Lukas,
That's excellent news. Multiple backends is not something we really
want to deal with. Also, it might be nice to see a short presentation
on the "best practices" for Tx handling. But then again, that Tx stuff
is handled at the Gremlin level? So, perhaps not relevant to direct C*
consumers like Alerts.
On 2/23/2016 12:43 PM, Lukas Krejci wrote:
Hi all,
lately I've become really dissatisfied with how Inventory performed and
semi-publicly blamed Titan for that (because that was what looked like
the cause of all world's problems in my then uneducated eyes ;) ).
I decided to do some performance comparisons. Because we didn't want
Hawkular to ship with 2 different NoSQL backends (C* for metrics and
whatever else for Inventory), I chose an RDBMS as a good conservative
alternative (because people, IMHO, are still more comfortable dealing
with an RDBMS than with NoSQL databases).

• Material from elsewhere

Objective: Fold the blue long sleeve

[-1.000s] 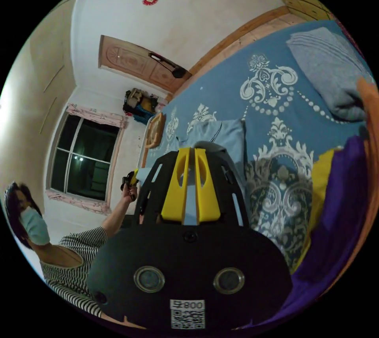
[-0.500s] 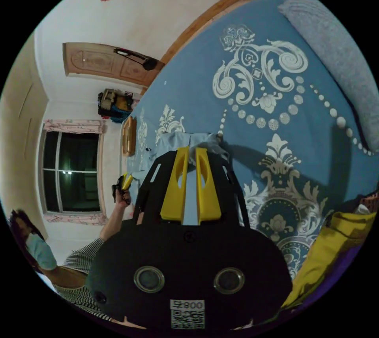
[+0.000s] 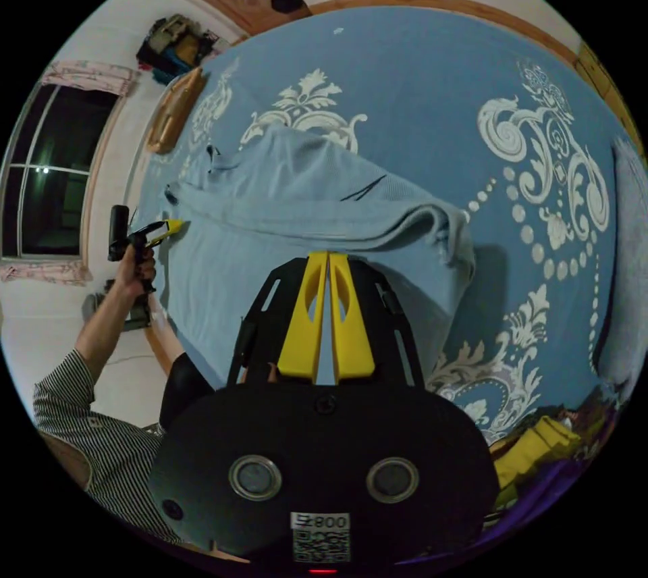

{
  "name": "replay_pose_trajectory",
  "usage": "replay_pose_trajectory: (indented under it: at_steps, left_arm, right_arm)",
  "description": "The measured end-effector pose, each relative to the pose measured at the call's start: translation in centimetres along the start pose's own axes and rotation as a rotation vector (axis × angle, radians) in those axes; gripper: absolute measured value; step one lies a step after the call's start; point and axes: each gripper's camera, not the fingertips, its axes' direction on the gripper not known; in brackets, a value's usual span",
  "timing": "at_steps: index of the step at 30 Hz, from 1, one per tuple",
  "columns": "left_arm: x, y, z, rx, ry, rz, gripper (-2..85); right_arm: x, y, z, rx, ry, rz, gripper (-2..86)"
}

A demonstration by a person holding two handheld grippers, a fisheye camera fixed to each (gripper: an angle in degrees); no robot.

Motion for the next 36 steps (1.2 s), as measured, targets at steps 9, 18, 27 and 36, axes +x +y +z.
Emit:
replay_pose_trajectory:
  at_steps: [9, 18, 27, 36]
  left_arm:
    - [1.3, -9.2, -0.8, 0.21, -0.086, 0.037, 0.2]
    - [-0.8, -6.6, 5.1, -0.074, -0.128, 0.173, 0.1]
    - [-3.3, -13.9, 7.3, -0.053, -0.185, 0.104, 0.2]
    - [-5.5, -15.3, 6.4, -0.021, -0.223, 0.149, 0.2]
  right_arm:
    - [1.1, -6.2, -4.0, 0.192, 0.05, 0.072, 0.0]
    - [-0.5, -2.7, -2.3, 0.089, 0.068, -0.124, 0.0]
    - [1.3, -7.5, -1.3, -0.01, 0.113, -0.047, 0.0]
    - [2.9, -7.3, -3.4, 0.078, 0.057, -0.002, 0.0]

Currently, inventory is written against the graph DSL called Gremlin
(from Tinkerpop 2.6.0). Fortunately, there exists a "toy" SQL backend
for Tinkerpop 2 that we could try and see if it performed any good
(which would frankly be surprising, given the fact it stores the graph
data rather naively). With some luck, no code would have to be changed
on our side to see the results.
We had no such luck.
Making the inventory run with the SQL backend was literally a day worth
of work (if that) and the first preliminary tests showed that Inventory
with Postgres backend performed much much better that Titan with
embedded Cassandra. But the tests also uncovered some problems with the
way Inventory code handled transactions.
Fast forward 3 weeks and see large parts of Hawkular inventory updated
to correctly handle transactions. Now a single call to Inventory really
results in at most 1 transaction in the backend.
So, I went and re-ran the tests. Also, I refrained from using embedded
Cassandra and instead use a locally running 2-node cluster.
The results caught me by surprise. Not so much that the naive SQL
backend didn't perform particularly well, but the difference between the
performance of Titan before and after the transaction handling fixes.
To not keep you waiting any longer for the results: Titan + C* is the
winner.
For nice charts that include comparison to the old misbehaving impl, see:
https://dashboards.ly/ua-tALzrY9rEoRBXvsLXbZJHT
Cheers,